Are you sure? https://www.banque-france.fr/succurs...aisse-de-paris says "Uniquement pour les opérations sur billets et reprises de pièces de collection".

Originally Posted by tom tulpe
But not the £1 (or any other BoE coins).
Strictly speaking, the BOE doesn't produce any coins.

Originally Posted by TravellingChris
On a trip to the UK awhile back I had some old-style one pound coins that weren't accepted in shops. I took them into a branch of a major bank at a London shopping mall, showed my Canadian passport and explained I was a visitor. The teller cheerfully exchanged them for me. To be fair, I had only a handful, not a few dozen. But she still did it even though I was not a client.
Yeah, you can try. I would guess about half of bank branches would do a small number of coins for a random person and half would refuse, but I don't know any visitors who have tried in the past year.

Originally Posted by NotSoFrequentColorado
If you have just a few left on your way home:
If flying BA they go through the cabin asking for ANY currency for their charity. Even old non-spendable coins which can be melted down.
Some airports (in Scandinavia I believe) have places to donate coins for charity.
The majority of airports around the world (or at least in developed countries) have donation boxes. In the UK, charities generally get about 50% or less of the value of any currency donated in this way. Much of it is sold on ebay to collectors at massive profits, but the charities don't see any of that.

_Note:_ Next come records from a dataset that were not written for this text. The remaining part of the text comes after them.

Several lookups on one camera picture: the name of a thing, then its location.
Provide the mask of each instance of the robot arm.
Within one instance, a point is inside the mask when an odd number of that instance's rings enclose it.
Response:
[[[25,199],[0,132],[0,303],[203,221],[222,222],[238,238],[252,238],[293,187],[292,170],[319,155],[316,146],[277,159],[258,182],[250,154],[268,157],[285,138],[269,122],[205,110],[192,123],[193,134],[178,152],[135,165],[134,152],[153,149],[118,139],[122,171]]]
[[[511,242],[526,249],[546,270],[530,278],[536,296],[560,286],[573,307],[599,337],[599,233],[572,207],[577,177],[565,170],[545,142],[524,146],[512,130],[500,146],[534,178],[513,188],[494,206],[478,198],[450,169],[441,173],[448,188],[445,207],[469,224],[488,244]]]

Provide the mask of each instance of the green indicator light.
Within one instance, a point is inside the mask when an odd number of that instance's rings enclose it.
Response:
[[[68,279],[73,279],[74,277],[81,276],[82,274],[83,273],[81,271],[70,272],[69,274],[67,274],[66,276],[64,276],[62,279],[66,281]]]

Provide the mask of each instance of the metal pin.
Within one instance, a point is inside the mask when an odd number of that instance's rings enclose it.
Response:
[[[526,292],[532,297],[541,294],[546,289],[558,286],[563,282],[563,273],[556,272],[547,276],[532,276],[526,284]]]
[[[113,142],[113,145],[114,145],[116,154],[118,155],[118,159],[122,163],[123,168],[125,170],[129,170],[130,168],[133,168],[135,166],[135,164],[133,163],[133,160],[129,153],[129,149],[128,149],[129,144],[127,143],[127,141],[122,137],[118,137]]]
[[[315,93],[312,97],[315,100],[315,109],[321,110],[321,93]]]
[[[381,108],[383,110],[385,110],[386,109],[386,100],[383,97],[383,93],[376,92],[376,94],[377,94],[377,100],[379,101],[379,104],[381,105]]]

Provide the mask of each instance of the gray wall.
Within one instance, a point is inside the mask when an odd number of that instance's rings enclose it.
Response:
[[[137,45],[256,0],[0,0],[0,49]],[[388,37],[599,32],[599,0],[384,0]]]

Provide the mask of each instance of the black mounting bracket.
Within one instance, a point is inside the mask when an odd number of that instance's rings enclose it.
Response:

Originally Posted by diburning
Depending on where you are located in the US, you may or may not have a local big bank that also does business in the UK, and they may serve you in the UK with a foreign account if you flash their debit card. Santander is one of them. I believe HSBC is another one.

As for Euro coins, look for places that have self checkouts. If they take cash, self checkouts typically won't balk at the number of coins you put into them.
In Santander UK, there is difficulty in getting them to accept current coins even if you are an account holder, so I wouldn't like to try as a foreign Santander account holder. Many branches of HSBC UK have been converted to self-service so they are unable to accept old coins. Although pre-covid I know a coin dealer from Canada who was able to get HSBC UK to exchange 2000 old £1 coins in one go on the strength of his HSBC Premier (Canada) status.

In France merchants are not obliged to accept more than 50 coins. I have come across this limit when paying at a place where the cashier is a human but coins go in a machine, after I put in 50 coins the slot closed.